Intervention de Philippe Folliot

Réunion du 14 décembre 2023 à 10h30
Comment le gouvernement compte-t-il appliquer au plus vite les mesures du comité interministériel des outre-mer — Débat organisé à la demande du groupe rassemblement des démocrates progressistes et indépendants

Photo de Philippe FolliotPhilippe Folliot :

Je souhaite que les outre-mer ne soient plus pas rattachés au ministère de l'intérieur, où l'on constate qu'ils ne sont pas prioritaires dans l'agenda du ministre, ce qui est regrettable.

Les soixante-douze mesures du Ciom sont intéressantes, même si certaines sont anecdotiques. Le point central en est la réforme de l'octroi de mer, qu'il faut entreprendre en étroite collaboration avec les collectivités, car elles seront les premières concernées par ses conséquences.

On peut toutefois regretter l'absence d'une stratégie globale dans la politique de l'État vis-à-vis de nos outre-mer : pas de grand souffle, pas de perspective.
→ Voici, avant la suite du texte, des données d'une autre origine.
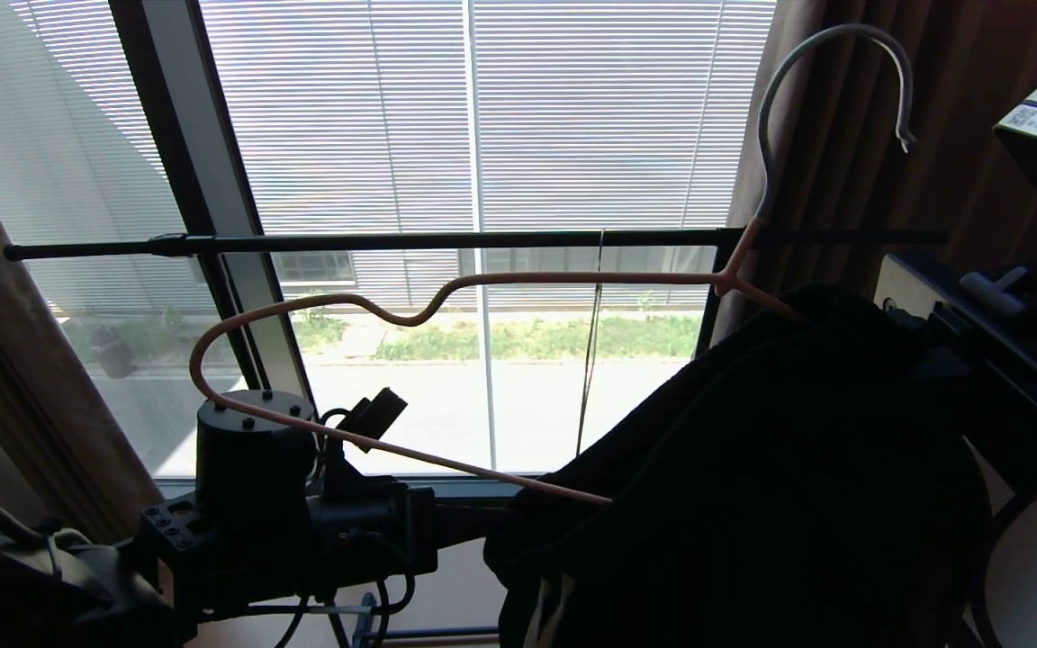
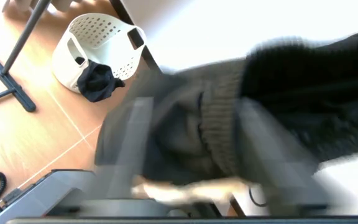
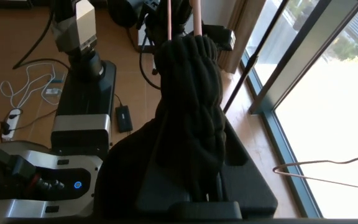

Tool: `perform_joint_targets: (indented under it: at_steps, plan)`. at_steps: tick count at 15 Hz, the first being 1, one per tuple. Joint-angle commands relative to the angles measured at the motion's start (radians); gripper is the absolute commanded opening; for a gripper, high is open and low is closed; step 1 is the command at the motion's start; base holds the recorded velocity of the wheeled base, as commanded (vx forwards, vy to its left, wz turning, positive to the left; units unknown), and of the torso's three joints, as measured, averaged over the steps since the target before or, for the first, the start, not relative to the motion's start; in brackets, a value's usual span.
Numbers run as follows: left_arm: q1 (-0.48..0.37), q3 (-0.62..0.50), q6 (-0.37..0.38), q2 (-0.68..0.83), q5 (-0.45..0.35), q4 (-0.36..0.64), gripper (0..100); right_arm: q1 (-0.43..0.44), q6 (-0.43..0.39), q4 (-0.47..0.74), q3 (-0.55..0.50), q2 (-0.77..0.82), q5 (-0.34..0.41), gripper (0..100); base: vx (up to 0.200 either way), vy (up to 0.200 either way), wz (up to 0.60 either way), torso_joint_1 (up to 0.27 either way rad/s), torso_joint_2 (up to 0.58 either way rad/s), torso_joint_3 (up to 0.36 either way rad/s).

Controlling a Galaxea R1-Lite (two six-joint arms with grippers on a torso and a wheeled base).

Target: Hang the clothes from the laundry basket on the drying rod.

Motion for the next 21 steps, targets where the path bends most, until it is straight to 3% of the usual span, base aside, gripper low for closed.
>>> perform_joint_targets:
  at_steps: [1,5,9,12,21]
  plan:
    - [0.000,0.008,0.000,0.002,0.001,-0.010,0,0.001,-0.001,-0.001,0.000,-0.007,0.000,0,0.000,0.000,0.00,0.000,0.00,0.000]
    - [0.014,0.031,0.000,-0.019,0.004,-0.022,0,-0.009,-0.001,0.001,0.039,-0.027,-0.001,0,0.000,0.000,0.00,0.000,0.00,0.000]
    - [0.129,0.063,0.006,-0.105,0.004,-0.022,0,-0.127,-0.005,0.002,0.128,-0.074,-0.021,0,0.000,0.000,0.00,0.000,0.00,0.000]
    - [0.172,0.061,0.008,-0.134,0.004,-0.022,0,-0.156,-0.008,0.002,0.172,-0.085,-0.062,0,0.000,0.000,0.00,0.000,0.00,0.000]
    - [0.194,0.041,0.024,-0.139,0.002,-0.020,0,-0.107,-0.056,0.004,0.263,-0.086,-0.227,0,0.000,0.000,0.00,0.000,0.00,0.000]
Je citerai un exemple concret : l'OCDE a annoncé que, dans les dix ans à venir, la taille de l'économie bleue doublera à l'échelle mondiale. Pour la France, cela représente 90 milliards d'euros, 360 000 emplois directs et 500 000 emplois indirects. Si notre pays, déjà tourné vers la mer et les outre-mer, suivait la moyenne mondiale en termes de progression de l'économie bleue, cela permettrait de créer 300 000 emplois dans les dix prochaines années. Si l'État faisait montre de volontarisme, nous pourrions faire en sorte que 10 % à 20 % de ces emplois soient créés outre-mer : ce seraient 50 000 emplois nouveaux.

Certes, cette progression ne sera pas uniforme dans tous les secteurs d'activité. Personne n'envisage une progression similaire dans le secteur de l'énergie offshore, que ce soit le pétrole, le gaz ou autre, ou dans celui de la pêche, mais dans d'autres secteurs, comme les énergies marines renouvelables ou l'aquaculture par exemple, les perspectives sont intéressantes, notamment pour nos outre-mer.

On peut donc déplorer l'absence d'un cadre, d'un souffle, d'une volonté et d'objectifs visant à faire des outre-mer une chance exceptionnelle pour notre pays.

La France dispose du premier domaine maritime au monde, 97, 5 % se trouvent outre-mer. Comment le valoriser mieux pour offrir des perspectives à ces territoires ? Nous devons sortir des logiques d'accompagnement social de nos outre-mer pour aller vers de véritables stratégies de développement économique. Faire de nos outre-mer de petits Singapour francophones disposés aux quatre coins de la planète : voilà une perspective réellement positive ! Au-delà des enjeux quotidiens, nous devons fixer un cap et une vision pour les outre-mer.

Lors de l'examen de la loi relative à la programmation militaire pour les années 2024 à 2030 et portant diverses dispositions intéressant la défense, j'ai signalé que l'état de déshérence des forces de souveraineté, que l'on constatait parfois, était une problématique pour nos départements, collectivités et territoires d'outre-mer. La présence militaire a en effet des implications géostratégiques et économiques non négligeables.

La France fait partie des cinq pays de l'Union européenne qui ont des possessions outre-mer. Pour autant, pour les quatre autres – le Danemark, les Pays-Bas, l'Espagne et le Portugal –, celles-ci sont situées uniquement dans l'Atlantique. La France est la seule à être présente dans l'Indo-Pacifique. Partout où nos forces armées sont présentes outre-mer, cela crée des emplois directs ou induits. Pourtant, en trente ans, les effectifs des forces de souveraineté y sont passés de 15 000 à moins de 7 000, ce qui a des conséquences géostratégiques, mais aussi économiques.

On pourrait multiplier les exemples, mais la seule question qui vaille est la suivante. Quelle politique, quelle stratégie et quelle volonté réelle avons-nous vis-à-vis de nos outre-mer ? Voulons-nous en faire une chance pour notre pays, un élément positif et distinctif dans le concert des nations ?

Je partage la vision selon laquelle nos outre-mer sont non pas une charge, mais une formidable opportunité. Il faut mettre en place un cadre pour valoriser cette opportunité. En dehors des éléments discutés lors du Ciom, monsieur le ministre, nous attendons de vous et du Gouvernement que vous définissiez un cap, une stratégie, une volonté et une réelle ambition pour les outre-mer.